123. Recent history is littered with misguided reforms that have brought many health systems “to the point of collapse”.42 While the right to health is not a panacea, it can help to stop the introduction of such ill-conceived health reforms. Just as the right to a fair trial has been used to strengthen systems of justice, so the right to health can be used to strengthen health systems.
124. Health systems and human rights is a very large and complex topic. In a report of this length, it is impossible to address all of the important issues, such as the role of the State in relation to the private health sector. Elsewhere, the Special Rapporteur has looked at (and continues to examine) one dimension of this issue: pharmaceutical companies and access to medicines.43
125. The report has identified urgently needed research, including detailed studies that consistently and systematically apply the general approach outlined in section C of the present report to all six of the WHO health system “building blocks” signalled in section D above.
126. In resolution 60/251, the General Assembly has mandated the Human Rights Council to “promote the effective coordination and the mainstreaming of human rights within the United Nations system”. All those responsible for strengthening health systems should recognize the importance of human rights. Moreover, they should embark on the integration of the right to the highest attainable standard into their work. This applies equally to those focusing on a component of health systems, such as the health workforce.

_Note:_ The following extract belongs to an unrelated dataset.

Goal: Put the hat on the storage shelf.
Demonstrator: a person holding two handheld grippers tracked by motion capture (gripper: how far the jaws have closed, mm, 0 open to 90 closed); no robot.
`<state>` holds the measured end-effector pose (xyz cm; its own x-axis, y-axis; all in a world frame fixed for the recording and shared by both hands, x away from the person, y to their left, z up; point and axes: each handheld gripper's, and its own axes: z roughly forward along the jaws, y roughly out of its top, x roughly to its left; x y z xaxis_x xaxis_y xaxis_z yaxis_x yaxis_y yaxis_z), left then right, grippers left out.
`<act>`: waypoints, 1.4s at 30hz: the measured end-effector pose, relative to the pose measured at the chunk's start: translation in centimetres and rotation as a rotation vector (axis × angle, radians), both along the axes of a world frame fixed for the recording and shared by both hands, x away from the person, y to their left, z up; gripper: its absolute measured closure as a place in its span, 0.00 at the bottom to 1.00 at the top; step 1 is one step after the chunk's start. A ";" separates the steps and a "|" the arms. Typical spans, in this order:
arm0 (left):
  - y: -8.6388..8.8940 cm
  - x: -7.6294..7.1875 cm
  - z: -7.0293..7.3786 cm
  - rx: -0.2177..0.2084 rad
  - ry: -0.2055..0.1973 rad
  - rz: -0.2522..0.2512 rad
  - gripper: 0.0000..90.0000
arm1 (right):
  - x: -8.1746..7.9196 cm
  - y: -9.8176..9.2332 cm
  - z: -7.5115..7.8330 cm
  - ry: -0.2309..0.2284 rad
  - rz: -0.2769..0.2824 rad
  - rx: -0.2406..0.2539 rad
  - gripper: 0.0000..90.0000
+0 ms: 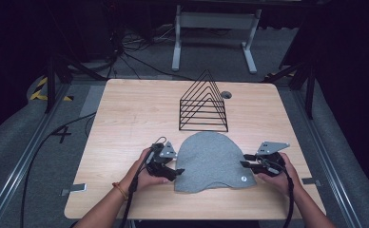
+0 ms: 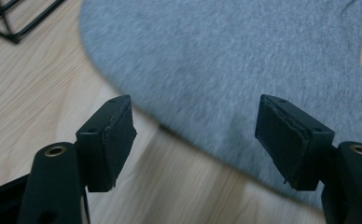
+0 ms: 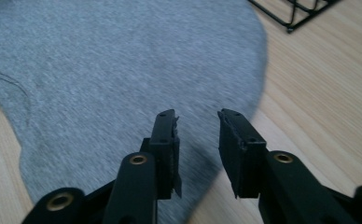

127. Today, there are numerous health movements, perspectives and approaches, including health equity, primary health care, health promotion, social determinants, health security, continuum of care, gender, development, biomedical, macroeconomic and so on. All are very important. The right to the highest attainable standard of health recurs throughout them all. It is the only perspective that is both underpinned by universally recognized moral values and reinforced by legal obligations. Properly understood, the right to the highest attainable standard of health has a profound contribution to make towards building healthy societies and equitable health systems.
42 Everybody’s Business… (note 2 above), p. 1.